▶ **Stored records**:
Content starts

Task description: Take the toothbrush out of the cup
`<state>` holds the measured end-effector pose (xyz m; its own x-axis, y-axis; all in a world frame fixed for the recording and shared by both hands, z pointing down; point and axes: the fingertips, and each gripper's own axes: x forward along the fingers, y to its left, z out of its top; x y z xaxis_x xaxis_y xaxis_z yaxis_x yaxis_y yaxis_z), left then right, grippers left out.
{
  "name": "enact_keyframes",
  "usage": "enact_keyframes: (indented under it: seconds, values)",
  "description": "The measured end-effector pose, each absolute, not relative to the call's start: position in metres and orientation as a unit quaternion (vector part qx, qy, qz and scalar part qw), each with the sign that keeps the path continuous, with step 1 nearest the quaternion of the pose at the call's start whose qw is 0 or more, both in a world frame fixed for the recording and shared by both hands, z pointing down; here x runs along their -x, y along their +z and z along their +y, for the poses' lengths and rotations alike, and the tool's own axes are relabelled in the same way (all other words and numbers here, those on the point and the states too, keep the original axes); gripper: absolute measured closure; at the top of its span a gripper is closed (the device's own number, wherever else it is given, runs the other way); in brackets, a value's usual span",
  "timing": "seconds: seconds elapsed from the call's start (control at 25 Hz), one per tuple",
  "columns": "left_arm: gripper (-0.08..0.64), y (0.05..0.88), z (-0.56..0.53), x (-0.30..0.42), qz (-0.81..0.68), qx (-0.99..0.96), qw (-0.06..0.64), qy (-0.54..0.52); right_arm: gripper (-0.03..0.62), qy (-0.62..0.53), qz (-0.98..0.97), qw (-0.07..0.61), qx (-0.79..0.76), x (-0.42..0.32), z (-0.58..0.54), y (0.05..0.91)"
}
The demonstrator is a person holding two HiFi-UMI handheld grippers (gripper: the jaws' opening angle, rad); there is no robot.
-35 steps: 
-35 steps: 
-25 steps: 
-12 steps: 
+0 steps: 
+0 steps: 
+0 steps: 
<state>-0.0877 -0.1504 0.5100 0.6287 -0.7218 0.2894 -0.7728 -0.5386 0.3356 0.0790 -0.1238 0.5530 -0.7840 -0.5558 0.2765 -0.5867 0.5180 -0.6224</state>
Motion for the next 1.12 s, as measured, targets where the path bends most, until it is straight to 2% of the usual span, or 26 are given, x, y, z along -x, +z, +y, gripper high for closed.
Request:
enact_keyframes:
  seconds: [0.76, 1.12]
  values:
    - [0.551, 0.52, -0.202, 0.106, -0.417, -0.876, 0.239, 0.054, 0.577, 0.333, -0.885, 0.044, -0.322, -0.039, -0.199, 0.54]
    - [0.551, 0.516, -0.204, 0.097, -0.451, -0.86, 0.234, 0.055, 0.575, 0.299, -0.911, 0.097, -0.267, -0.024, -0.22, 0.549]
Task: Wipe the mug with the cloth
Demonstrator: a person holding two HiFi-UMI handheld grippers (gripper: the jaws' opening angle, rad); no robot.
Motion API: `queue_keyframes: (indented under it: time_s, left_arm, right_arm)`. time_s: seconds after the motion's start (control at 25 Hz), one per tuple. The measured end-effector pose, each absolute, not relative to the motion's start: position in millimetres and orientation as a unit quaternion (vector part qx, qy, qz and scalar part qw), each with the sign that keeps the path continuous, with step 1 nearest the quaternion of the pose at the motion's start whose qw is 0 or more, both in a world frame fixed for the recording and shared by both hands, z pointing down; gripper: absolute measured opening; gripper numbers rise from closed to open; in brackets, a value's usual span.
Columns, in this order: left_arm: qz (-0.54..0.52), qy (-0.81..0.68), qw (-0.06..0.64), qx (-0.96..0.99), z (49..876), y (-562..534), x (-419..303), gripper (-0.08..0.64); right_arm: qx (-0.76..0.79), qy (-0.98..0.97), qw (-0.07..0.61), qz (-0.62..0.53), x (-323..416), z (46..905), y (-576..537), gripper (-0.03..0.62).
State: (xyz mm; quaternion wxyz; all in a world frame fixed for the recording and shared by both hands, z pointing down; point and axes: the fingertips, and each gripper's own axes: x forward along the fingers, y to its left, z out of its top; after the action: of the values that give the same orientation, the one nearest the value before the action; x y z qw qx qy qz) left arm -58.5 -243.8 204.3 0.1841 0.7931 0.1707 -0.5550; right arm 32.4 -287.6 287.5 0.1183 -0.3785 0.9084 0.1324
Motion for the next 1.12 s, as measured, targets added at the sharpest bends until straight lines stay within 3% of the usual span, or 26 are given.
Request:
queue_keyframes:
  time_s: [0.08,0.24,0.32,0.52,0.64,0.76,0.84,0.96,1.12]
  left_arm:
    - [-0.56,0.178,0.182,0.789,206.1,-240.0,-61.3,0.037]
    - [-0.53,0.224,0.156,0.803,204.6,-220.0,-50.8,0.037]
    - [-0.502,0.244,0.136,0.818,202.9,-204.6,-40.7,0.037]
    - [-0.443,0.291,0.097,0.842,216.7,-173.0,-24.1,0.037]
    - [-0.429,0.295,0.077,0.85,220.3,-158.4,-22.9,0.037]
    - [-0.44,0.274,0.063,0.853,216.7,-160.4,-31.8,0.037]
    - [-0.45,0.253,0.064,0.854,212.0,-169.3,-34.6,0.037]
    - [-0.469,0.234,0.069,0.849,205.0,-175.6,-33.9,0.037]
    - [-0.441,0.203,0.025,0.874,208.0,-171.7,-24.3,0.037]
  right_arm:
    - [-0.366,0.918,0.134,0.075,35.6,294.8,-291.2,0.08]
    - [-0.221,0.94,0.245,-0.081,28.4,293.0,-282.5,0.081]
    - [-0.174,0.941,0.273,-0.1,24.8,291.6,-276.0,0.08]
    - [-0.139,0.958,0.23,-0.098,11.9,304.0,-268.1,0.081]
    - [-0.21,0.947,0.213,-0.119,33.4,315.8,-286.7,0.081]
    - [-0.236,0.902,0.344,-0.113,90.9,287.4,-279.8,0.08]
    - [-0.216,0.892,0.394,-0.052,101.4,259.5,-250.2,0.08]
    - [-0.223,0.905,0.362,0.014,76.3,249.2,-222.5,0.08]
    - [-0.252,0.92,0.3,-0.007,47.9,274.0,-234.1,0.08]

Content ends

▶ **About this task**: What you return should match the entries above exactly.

▶ **Written response**:
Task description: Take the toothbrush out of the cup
`<state>` holds the measured end-effector pose (xyz m; its own x-axis, y-axis; all in a world frame fixed for the recording and shared by both hands, z pointing down; point and axes: the fingertips, and each gripper's own axes: x forward along the fingers, y to its left, z out of its top; x y z xaxis_x xaxis_y xaxis_z yaxis_x yaxis_y yaxis_z), left then right, grippers left out.
{
  "name": "enact_keyframes",
  "usage": "enact_keyframes: (indented under it: seconds, values)",
  "description": "The measured end-effector pose, each absolute, not relative to the call's start: position in metres and orientation as a unit quaternion (vector part qx, qy, qz and scalar part qw), each with the sign that keeps the path continuous, with step 1 nearest the quaternion of the pose at the call's start whose qw is 0 or more, both in a world frame fixed for the recording and shared by both hands, z pointing down; here x runs along their -x, y along their +z and z along their +y, for the poses' lengths and rotations alike, and the tool's own axes are relabelled in the same way (all other words and numbers here, those on the point and the states too, keep the original axes); gripper: absolute measured closure; at the top of its span a gripper is closed (the device's own number, wherever else it is given, runs the other way); in brackets, a value's usual span",
  "timing": "seconds: seconds elapsed from the call's start (control at 25 Hz), one per tuple",
  "columns": "left_arm: gripper (-0.08..0.64), y (0.05..0.88), z (-0.56..0.53), x (-0.30..0.42), qz (-0.81..0.68), qx (-0.99..0.96), qw (-0.06..0.64), qy (-0.54..0.52); right_arm: gripper (-0.03..0.62), qy (-0.62..0.53), qz (-0.98..0.97), qw (-0.07..0.61), qx (-0.79..0.76), x (-0.42..0.32), z (-0.58..0.54), y (0.05..0.91)"
}
The demonstrator is a person holding two HiFi-UMI handheld grippers (gripper: the jaws' opening angle, rad); there is no robot.
-35 steps: 
-35 steps: 
-25 steps: 
-12 steps: 
+0 steps: 
+0 steps: 
+0 steps: 
<state>-0.0877 -0.1504 0.5100 0.6287 -0.7218 0.2894 -0.7728 -0.5386 0.3356 0.0790 -0.1238 0.5530 -0.7840 -0.5558 0.2765 -0.5867 0.5180 -0.6224</state>
Motion for the next 1.12 s, as measured, targets where the path bends most, until it is straight to 2% of the usual span, or 26 are given, x, y, z along -x, +z, +y, gripper high for closed.
Request:
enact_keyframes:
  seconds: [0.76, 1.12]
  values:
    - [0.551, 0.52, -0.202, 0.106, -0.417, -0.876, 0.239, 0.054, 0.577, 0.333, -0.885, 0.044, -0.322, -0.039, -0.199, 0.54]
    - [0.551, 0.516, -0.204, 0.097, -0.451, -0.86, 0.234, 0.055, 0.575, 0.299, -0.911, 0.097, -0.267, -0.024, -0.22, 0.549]
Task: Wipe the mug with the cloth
Demonstrator: a person holding two HiFi-UMI handheld grippers (gripper: the jaws' opening angle, rad); no robot.
Motion API: `queue_keyframes: (indented under it: time_s, left_arm, right_arm)`. time_s: seconds after the motion's start (control at 25 Hz), one per tuple. The measured end-effector pose, each absolute, not relative to the motion's start: position in millimetres and orientation as a unit quaternion (vector part qx, qy, qz and scalar part qw), each with the sign that keeps the path continuous, with step 1 nearest the quaternion of the pose at the motion's start whose qw is 0 or more, both in a world frame fixed for the recording and shared by both hands, z pointing down; gripper: absolute measured opening; gripper numbers rise from closed to open; in brackets, a value's usual span.
Columns, in this order: left_arm: qz (-0.54..0.52), qy (-0.81..0.68), qw (-0.06..0.64), qx (-0.96..0.99), z (49..876), y (-562..534), x (-419..303), gripper (-0.08..0.64); right_arm: qx (-0.76..0.79), qy (-0.98..0.97), qw (-0.07..0.61), qz (-0.62..0.53), x (-323..416), z (46..905), y (-576..537), gripper (-0.03..0.62).
State: (xyz mm; quaternion wxyz; all in a world frame fixed for the recording and shared by both hands, z pointing down; point and axes: the fingertips, and each gripper's own axes: x forward along the fingers, y to its left, z out of its top; after the action: of the values that give the same orientation, the one nearest the value before the action; x y z qw qx qy qz) left arm -58.5 -243.8 204.3 0.1841 0.7931 0.1707 -0.5550; right arm 32.4 -287.6 287.5 0.1183 -0.3785 0.9084 0.1324
Motion for the next 1.12 s, as measured, targets added at the sharpest bends until straight lines stay within 3% of the usual span, or 26 are given.
Request:
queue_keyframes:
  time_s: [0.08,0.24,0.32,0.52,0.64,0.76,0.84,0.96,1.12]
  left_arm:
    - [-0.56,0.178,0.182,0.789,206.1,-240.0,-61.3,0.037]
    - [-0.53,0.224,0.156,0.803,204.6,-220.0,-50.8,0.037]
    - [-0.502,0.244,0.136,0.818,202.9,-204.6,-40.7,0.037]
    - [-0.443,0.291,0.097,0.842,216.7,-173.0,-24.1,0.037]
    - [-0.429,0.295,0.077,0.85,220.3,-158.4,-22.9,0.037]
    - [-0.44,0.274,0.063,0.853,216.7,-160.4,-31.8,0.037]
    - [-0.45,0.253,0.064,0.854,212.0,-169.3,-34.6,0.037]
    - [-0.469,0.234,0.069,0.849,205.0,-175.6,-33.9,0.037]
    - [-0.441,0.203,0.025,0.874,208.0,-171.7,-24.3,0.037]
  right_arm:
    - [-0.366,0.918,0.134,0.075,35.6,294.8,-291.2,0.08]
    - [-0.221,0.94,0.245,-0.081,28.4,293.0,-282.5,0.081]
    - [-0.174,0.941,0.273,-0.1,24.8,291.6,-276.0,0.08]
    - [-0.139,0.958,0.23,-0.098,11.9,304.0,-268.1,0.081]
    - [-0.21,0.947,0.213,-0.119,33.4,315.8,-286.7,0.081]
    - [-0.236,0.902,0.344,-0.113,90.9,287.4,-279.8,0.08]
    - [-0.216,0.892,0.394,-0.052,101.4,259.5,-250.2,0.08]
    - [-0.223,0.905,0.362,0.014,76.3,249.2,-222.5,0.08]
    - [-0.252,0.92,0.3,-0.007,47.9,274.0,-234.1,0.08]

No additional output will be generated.